Though then you get the drawback that appears to be Jim's original/early motivation: Avoiding checking the textual output of the debugger as much as possible (so that updating that output doesn't involve changing every single test case - which can cause stagnation due to it being too expensive to update all the tests, so improvements to the output format are not made). Which I have some sympathy for - though LLVM and clang seem to get by without this to some degree - we do/have significantly changed the LLVM IR format, for instance, and done regex updates to the FileCheck/lit tests to account for that - Clang, well, if we changed the format of error messages we might have a bad time, except that we rarely test the literal warning/error text, instead using clang's testing functionality with the // expected-error, etc, syntax.
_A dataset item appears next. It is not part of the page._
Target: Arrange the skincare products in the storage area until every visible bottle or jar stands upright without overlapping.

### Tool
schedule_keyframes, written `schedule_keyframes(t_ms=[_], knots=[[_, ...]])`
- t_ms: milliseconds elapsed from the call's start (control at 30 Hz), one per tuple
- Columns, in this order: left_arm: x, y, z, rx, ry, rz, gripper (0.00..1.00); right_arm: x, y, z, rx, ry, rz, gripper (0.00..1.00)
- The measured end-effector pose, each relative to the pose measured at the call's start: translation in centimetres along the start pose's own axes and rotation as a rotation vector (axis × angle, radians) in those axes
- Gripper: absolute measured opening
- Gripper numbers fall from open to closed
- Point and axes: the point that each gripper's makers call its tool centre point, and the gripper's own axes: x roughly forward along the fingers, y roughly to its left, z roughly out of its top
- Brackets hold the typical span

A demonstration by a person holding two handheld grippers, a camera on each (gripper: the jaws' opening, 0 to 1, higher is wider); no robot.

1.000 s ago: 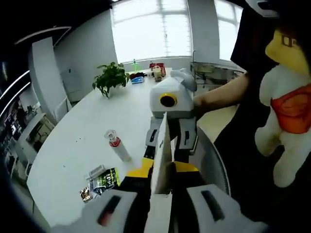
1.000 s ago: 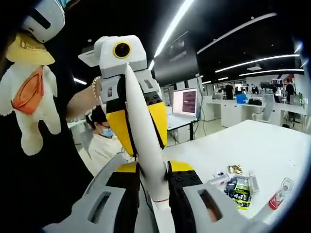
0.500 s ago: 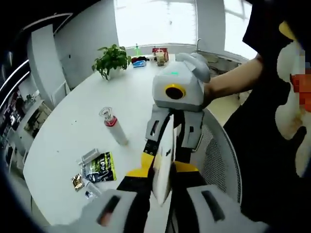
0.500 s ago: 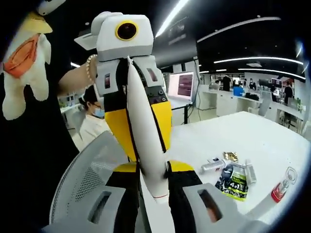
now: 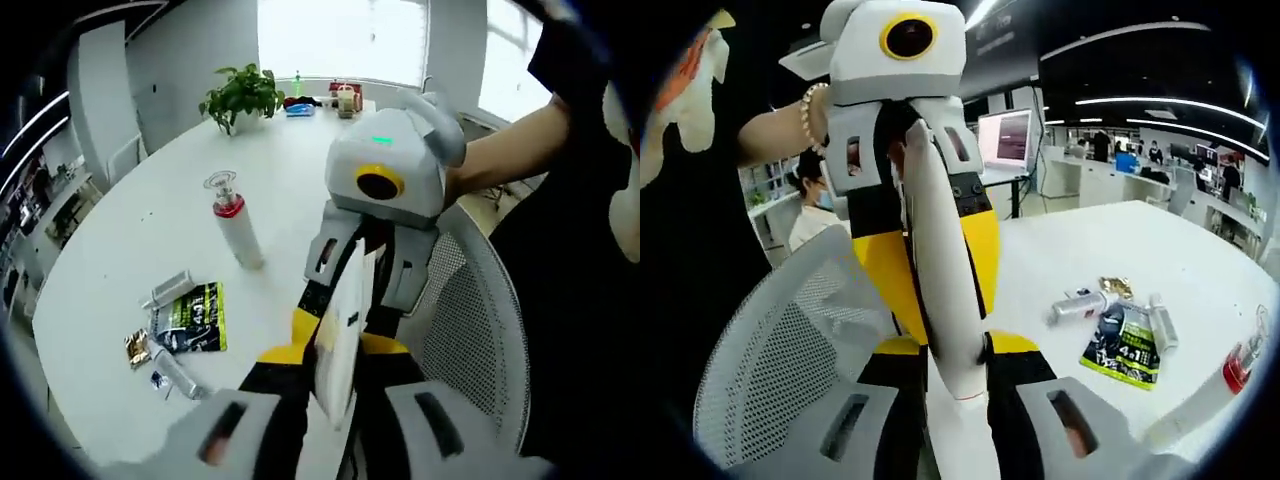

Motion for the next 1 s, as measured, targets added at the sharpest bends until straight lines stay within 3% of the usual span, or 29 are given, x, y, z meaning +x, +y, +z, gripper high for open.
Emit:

Yeah, I am aware of Jim's objections to this. :) I haven't been around here as long as he has, and I definitely don't, and definitely haven't been around to witness the gdb format change attempt, but with the shell tests we have, I haven't seen any indication that they inhibit the velocity of lldb development (we haven't done any major format recently though -- but if we did, I don't think the shell tests would be a big problem). So I tend to not put so much emphasis on this aspect, and choose to prioritise other aspects of tests (e.g. ease of writing).

With different priorities it's not surprising (though still unfortunate) that we reach different conclusions.
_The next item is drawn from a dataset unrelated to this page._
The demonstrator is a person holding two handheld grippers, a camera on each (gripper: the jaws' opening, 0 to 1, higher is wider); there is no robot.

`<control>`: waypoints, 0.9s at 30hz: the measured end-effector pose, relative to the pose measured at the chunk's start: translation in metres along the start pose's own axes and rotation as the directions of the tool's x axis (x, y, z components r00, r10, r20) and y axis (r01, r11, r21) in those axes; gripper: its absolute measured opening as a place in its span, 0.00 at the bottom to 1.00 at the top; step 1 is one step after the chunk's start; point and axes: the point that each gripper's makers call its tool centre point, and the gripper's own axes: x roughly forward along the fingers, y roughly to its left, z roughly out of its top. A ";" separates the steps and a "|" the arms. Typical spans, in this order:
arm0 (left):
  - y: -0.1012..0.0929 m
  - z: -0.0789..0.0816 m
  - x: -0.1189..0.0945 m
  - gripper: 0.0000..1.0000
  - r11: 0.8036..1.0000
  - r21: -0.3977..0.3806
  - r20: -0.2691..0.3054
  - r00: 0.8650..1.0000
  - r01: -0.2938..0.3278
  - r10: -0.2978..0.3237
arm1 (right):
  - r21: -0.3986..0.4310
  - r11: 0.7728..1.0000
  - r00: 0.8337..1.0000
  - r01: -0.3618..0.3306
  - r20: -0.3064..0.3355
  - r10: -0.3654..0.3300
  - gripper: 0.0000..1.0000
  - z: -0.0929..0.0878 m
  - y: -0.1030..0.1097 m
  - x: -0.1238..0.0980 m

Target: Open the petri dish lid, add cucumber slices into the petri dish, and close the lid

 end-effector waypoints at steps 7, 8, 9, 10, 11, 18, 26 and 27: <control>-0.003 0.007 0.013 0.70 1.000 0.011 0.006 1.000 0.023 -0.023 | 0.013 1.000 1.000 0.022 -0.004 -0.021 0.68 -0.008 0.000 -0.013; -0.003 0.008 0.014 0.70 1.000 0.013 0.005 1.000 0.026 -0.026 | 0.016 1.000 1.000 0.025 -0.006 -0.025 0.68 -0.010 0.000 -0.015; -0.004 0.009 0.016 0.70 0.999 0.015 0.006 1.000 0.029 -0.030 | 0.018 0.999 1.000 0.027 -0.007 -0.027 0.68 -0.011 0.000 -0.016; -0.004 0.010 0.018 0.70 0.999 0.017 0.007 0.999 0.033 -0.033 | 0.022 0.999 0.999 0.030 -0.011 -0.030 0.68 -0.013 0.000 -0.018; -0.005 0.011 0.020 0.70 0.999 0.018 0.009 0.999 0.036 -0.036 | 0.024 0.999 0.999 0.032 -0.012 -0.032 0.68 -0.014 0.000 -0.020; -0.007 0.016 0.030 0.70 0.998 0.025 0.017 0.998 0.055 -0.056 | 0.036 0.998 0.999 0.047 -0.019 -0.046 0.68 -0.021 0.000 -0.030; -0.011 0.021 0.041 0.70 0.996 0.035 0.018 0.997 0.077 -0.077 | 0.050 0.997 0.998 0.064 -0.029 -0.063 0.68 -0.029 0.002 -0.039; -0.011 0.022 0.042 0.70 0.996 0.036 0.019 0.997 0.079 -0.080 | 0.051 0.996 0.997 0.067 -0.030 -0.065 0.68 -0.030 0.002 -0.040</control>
I guess lldb doesn't have a machine readable form, like gdb's machine interface that might make for a more robust thing to test against most of the time (& then leaving a limited number of tests that test the user-textual output)? Instead the python API is the machine interface?

Fun fact: We used to have an lldb-mi tool in the repository, which implemented the gdb-mi interface on top of lldb. Although the implementation of the tool itself was bad, the main reason why the tool was removed was that its tests were horribly flaky and hard to understand&maintain.



    Another aspect of end-to-endness is being able to test a specific
    component of lldb, instead of just the debugger as a whole. Here the
    API
    tests cannot help because the "API" is the lldb public API.


Not sure I followed here - you mean the API tests aren't more narrowly targeted than the Shell tests, because the API is the public API, so it's mostly/pretty close to what you can interact with from the Shell anyway - doesn't give you lower-level access akin to unit testing? Fair enough.

What I wanted to say here is that the Shell tests can (and some, do) go lower level than the lldb public API, though the "lldb-test" tool. It sits below the public api, and exposes some useful features of the underlying apis. The idea was for it to be the compromise solution for the "have a stringly matchable interface but still be free to change lldb's text output", by separating the interface used for testing from the one that the user uses.

It hasn't exactly taken the world by storm, I would say due to a combination of two factors: - lldb is very monolithic, so it is hard to expose/test just one component without creating/mocking the whole world - lldb already has a bunch of low-level commands (like the image lookup thingy) that can already be used to get to most of the things you'd need.

I like how the object-file subcommand of lldb-test (the first use case) has worked out and I think it brings pretty good value for money. The others, I fear, are failed experiments, for one reason or another.